- **INSTRUCTIONS FOR THE TASK**
Transcribe the lines from the start of the data below through the line with "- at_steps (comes", word for word and nothing more.

(Recorded data)
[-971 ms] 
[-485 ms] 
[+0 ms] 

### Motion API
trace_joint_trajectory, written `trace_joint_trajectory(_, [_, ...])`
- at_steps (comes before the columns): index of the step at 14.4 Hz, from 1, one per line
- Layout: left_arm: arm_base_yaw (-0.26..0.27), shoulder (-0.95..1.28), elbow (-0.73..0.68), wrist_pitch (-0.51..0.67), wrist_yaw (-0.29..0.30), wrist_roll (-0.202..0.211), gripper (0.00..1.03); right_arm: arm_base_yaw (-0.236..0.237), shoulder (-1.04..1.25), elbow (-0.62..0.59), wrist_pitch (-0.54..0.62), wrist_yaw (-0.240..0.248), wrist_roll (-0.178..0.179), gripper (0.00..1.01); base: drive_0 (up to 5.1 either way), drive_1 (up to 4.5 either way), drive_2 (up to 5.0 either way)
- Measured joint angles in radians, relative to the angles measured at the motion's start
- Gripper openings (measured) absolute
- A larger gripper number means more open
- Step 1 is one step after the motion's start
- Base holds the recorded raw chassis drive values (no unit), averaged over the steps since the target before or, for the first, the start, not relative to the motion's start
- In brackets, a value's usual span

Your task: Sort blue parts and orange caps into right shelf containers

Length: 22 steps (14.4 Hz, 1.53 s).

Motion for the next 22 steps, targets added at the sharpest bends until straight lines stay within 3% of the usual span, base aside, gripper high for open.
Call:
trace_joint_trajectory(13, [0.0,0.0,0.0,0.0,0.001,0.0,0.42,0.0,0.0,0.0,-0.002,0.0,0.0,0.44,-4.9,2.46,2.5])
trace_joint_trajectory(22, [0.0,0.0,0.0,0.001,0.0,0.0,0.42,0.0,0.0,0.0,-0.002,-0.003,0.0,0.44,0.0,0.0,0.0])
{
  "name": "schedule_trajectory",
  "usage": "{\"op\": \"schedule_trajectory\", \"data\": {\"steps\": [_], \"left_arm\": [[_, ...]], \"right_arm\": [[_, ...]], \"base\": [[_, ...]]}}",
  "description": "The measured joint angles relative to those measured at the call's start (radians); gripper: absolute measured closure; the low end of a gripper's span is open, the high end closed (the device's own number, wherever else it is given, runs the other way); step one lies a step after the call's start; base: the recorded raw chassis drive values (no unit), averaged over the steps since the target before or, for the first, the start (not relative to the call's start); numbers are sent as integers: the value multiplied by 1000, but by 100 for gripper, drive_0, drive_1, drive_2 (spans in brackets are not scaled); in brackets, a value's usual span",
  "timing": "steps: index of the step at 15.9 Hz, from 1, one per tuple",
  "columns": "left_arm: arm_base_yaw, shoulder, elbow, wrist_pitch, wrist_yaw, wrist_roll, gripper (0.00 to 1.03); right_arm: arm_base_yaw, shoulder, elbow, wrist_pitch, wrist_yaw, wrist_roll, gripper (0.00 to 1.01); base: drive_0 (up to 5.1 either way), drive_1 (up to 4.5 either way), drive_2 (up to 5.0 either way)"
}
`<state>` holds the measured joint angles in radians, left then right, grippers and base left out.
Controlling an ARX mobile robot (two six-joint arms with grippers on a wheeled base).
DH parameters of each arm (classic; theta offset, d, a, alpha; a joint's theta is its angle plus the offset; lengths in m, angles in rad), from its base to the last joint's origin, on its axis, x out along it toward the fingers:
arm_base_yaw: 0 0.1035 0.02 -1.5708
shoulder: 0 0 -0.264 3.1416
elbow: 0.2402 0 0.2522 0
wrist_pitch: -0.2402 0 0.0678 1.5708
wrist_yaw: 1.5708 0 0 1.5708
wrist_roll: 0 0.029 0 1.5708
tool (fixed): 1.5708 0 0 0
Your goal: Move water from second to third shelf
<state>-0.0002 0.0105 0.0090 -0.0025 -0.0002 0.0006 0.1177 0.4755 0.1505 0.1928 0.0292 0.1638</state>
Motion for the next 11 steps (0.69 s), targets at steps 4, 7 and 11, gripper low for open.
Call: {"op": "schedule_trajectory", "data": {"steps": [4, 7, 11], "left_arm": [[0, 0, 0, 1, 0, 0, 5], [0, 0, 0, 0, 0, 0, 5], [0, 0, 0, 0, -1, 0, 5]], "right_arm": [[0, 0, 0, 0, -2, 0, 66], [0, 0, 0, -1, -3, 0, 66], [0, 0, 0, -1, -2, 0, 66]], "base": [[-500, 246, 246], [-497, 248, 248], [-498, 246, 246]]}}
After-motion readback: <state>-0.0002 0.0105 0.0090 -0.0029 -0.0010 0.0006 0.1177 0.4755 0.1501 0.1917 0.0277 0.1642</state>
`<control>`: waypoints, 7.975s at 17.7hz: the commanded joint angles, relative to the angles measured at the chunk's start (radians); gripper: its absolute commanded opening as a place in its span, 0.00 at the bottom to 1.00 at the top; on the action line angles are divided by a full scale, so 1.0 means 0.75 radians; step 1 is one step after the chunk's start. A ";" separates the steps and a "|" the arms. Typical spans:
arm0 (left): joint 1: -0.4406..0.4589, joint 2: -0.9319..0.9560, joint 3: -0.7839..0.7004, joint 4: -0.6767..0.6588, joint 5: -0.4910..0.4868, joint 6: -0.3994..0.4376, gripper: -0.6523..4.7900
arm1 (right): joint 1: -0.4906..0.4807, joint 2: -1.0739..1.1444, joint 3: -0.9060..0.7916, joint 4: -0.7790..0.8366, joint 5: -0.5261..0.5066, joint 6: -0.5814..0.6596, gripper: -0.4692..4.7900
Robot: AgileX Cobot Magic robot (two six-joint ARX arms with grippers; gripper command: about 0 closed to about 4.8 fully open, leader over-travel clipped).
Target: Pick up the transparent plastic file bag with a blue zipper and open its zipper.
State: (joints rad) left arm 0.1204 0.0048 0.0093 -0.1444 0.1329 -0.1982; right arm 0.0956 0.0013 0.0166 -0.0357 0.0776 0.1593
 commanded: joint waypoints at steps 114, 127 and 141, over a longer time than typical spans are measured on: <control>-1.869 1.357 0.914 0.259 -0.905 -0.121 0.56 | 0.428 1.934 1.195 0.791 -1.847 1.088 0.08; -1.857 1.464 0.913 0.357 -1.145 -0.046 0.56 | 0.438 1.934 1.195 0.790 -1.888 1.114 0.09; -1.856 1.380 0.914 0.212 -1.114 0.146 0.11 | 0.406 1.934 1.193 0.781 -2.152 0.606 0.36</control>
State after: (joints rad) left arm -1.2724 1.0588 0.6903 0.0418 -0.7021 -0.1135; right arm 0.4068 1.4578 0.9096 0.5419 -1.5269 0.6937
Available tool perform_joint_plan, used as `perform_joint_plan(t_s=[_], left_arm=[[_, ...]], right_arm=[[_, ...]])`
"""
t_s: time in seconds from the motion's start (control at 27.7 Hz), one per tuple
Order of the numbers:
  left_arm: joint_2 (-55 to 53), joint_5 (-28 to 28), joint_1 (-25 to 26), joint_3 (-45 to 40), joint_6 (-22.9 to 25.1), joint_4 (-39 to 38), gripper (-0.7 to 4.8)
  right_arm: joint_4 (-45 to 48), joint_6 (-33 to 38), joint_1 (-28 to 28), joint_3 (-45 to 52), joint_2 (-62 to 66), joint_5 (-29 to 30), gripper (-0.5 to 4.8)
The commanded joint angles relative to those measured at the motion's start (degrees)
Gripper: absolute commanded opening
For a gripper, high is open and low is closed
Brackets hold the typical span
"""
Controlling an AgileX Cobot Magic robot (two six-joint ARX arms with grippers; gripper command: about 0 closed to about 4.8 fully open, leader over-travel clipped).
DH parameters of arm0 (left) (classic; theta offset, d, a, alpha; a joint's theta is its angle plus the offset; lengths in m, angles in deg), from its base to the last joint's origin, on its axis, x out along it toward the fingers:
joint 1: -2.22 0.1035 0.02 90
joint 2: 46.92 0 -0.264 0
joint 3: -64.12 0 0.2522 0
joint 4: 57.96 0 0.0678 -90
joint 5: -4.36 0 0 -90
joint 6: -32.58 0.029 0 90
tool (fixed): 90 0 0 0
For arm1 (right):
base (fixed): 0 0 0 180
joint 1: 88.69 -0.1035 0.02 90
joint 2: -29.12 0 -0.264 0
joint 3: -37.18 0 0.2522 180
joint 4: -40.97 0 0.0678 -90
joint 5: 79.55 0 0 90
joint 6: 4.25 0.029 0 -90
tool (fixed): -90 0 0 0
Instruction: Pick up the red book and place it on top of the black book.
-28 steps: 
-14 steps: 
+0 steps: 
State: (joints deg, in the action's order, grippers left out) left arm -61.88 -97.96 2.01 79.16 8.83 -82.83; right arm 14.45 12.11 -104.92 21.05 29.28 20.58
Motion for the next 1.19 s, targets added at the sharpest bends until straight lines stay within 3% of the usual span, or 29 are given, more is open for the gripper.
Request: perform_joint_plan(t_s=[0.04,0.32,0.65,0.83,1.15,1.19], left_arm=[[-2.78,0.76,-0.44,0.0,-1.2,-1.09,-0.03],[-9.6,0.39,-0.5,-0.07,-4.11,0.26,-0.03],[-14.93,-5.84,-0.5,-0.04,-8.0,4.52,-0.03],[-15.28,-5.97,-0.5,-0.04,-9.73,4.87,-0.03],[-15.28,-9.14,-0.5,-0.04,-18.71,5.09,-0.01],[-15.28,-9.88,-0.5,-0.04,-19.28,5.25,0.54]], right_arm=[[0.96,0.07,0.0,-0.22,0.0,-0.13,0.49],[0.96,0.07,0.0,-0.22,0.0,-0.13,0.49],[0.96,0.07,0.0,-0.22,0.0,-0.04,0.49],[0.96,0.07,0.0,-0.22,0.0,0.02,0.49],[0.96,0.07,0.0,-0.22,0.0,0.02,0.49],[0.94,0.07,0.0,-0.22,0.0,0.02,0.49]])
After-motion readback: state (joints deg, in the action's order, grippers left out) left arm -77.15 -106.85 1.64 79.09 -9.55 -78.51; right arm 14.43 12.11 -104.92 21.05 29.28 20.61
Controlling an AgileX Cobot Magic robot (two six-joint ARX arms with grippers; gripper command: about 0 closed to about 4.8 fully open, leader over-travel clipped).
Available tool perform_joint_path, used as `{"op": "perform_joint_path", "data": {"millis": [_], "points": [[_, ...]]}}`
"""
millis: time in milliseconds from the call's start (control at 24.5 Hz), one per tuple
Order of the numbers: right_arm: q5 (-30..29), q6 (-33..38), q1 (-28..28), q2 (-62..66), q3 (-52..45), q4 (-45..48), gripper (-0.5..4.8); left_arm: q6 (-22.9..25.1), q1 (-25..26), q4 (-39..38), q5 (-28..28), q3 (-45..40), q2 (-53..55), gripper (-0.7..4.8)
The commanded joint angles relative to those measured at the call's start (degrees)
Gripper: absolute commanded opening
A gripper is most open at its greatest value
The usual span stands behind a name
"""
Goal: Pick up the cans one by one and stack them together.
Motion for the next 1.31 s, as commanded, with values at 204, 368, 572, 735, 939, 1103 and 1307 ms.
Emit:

- **ANSWER TO THE PROBLEM**
[-971 ms] 
[-485 ms] 
[+0 ms] 

### Motion API
trace_joint_trajectory, written `trace_joint_trajectory(_, [_, ...])`
- at_steps (comes before the columns): index of the step at 14.4 Hz, from 1, one per line

That is the complete answer to the exercise.